*Data section*:

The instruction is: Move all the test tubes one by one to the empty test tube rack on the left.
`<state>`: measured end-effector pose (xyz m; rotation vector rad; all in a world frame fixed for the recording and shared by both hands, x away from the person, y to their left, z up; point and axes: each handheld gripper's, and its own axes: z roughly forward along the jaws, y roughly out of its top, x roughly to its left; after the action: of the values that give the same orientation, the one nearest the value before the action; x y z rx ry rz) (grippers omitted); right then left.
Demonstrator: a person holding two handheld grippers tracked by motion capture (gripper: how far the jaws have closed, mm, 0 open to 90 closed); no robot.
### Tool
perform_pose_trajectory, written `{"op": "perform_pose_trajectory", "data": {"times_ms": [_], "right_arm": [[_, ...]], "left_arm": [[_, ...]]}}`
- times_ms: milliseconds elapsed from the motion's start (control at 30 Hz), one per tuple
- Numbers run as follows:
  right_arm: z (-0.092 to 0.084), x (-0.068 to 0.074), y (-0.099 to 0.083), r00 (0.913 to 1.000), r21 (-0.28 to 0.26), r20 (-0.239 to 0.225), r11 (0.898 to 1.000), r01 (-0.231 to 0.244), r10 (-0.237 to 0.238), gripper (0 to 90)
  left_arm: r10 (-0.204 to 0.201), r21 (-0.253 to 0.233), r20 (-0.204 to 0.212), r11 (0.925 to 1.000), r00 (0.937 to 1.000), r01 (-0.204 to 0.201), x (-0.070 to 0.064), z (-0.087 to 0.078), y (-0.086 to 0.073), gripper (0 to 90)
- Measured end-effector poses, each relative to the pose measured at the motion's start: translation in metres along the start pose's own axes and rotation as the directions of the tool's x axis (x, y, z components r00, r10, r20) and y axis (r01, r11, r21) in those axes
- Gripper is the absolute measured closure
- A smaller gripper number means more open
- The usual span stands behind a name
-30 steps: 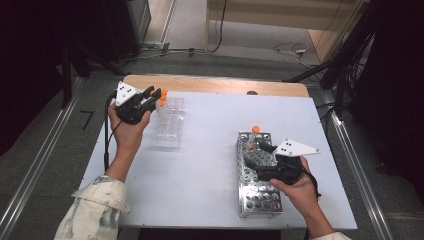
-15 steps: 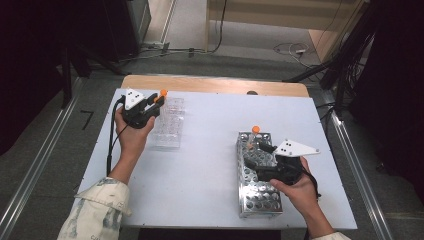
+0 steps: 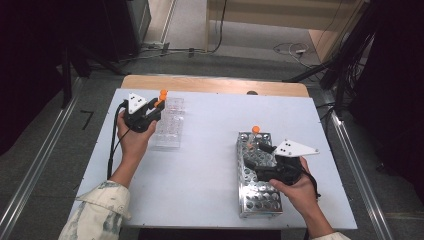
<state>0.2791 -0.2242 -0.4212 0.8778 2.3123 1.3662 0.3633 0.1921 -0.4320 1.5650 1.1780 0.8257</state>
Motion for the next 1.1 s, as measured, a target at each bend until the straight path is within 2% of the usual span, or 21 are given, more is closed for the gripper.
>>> {"op": "perform_pose_trajectory", "data": {"times_ms": [267,400,533,633,800,900,1100], "right_arm": [[0.001,-0.003,-0.002,0.9999,-0.003,0.017,1.000,-0.004,0.004,23.2],[0.004,-0.006,-0.003,0.9986,-0.009,0.051,1.000,-0.014,0.014,23.6],[0.009,-0.012,-0.003,0.9955,-0.019,0.093,1.000,-0.016,0.017,23.7],[0.016,-0.019,-0.004,0.9931,-0.025,0.116,1.000,-0.015,0.018,25.3],[0.025,-0.034,-0.007,0.9884,-0.045,0.147,0.999,-0.029,0.035,30.9],[0.030,-0.043,-0.009,0.9883,-0.057,0.143,0.997,-0.046,0.054,35.8],[0.040,-0.055,-0.010,0.9905,-0.068,0.133,0.997,-0.028,0.037,48.6]], "left_arm": [[-0.015,-0.011,0.012,0.9998,0.9998,0.015,-0.002,-0.004,0.003,52.5],[-0.017,0.000,0.007,0.9998,0.9998,0.017,-0.006,-0.009,0.003,40.2],[-0.034,0.000,-0.005,0.9994,0.9994,0.034,-0.014,-0.016,-0.001,33.4],[-0.064,0.002,0.007,0.9980,0.9979,0.064,-0.018,-0.021,-0.006,31.2],[-0.046,0.006,0.028,0.9989,0.9986,0.046,-0.028,-0.030,-0.010,30.9],[-0.038,0.000,0.040,0.9993,0.9985,0.038,-0.037,-0.035,-0.013,30.8],[-0.020,0.005,0.071,0.9998,0.9973,0.020,-0.052,-0.043,-0.019,29.7]]}}
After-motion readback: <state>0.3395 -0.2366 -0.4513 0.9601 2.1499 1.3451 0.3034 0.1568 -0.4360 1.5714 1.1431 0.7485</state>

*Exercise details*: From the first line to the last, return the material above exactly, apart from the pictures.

*Exercise solution*:
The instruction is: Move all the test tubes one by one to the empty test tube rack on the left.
`<state>`: measured end-effector pose (xyz m; rotation vector rad; all in a world frame fixed for the recording and shared by both hands, x away from the person, y to their left, z up; point and axes: each handheld gripper's, and its own axes: z roughly forward along the jaws, y roughly out of its top, x roughly to its left; after the action: of the values that give the same orientation, the one nearest the value before the action; x y z rx ry rz) (grippers omitted); right then left.
Demonstrator: a person holding two handheld grippers tracked by motion capture (gripper: how far the jaws have closed, mm, 0 open to 90 closed); no robot.
### Tool
perform_pose_trajectory, written `{"op": "perform_pose_trajectory", "data": {"times_ms": [_], "right_arm": [[_, ...]], "left_arm": [[_, ...]]}}`
- times_ms: milliseconds elapsed from the motion's start (control at 30 Hz), one per tuple
- Numbers run as follows:
  right_arm: z (-0.092 to 0.084), x (-0.068 to 0.074), y (-0.099 to 0.083), r00 (0.913 to 1.000), r21 (-0.28 to 0.26), r20 (-0.239 to 0.225), r11 (0.898 to 1.000), r01 (-0.231 to 0.244), r10 (-0.237 to 0.238), gripper (0 to 90)
  left_arm: r10 (-0.204 to 0.201), r21 (-0.253 to 0.233), r20 (-0.204 to 0.212), r11 (0.925 to 1.000), r00 (0.937 to 1.000), r01 (-0.204 to 0.201), x (-0.070 to 0.064), z (-0.087 to 0.078), y (-0.086 to 0.073), gripper (0 to 90)
- Measured end-effector poses, each relative to the pose measured at the motion's start: translation in metres along the start pose's own axes and rotation as the directions of the tool's x axis (x, y, z components r00, r10, r20) and y axis (r01, r11, r21) in those axes
- Gripper is the absolute measured closure
- A smaller gripper number means more open
- The usual span stands behind a name
-30 steps: 
-15 steps: 
+0 steps: 
<state>0.2791 -0.2242 -0.4212 0.8778 2.3123 1.3662 0.3633 0.1921 -0.4320 1.5650 1.1780 0.8257</state>
Motion for the next 1.1 s, as measured, a target at each bend until the straight path is within 2% of the usual span, or 21 are given, more is closed for the gripper.
>>> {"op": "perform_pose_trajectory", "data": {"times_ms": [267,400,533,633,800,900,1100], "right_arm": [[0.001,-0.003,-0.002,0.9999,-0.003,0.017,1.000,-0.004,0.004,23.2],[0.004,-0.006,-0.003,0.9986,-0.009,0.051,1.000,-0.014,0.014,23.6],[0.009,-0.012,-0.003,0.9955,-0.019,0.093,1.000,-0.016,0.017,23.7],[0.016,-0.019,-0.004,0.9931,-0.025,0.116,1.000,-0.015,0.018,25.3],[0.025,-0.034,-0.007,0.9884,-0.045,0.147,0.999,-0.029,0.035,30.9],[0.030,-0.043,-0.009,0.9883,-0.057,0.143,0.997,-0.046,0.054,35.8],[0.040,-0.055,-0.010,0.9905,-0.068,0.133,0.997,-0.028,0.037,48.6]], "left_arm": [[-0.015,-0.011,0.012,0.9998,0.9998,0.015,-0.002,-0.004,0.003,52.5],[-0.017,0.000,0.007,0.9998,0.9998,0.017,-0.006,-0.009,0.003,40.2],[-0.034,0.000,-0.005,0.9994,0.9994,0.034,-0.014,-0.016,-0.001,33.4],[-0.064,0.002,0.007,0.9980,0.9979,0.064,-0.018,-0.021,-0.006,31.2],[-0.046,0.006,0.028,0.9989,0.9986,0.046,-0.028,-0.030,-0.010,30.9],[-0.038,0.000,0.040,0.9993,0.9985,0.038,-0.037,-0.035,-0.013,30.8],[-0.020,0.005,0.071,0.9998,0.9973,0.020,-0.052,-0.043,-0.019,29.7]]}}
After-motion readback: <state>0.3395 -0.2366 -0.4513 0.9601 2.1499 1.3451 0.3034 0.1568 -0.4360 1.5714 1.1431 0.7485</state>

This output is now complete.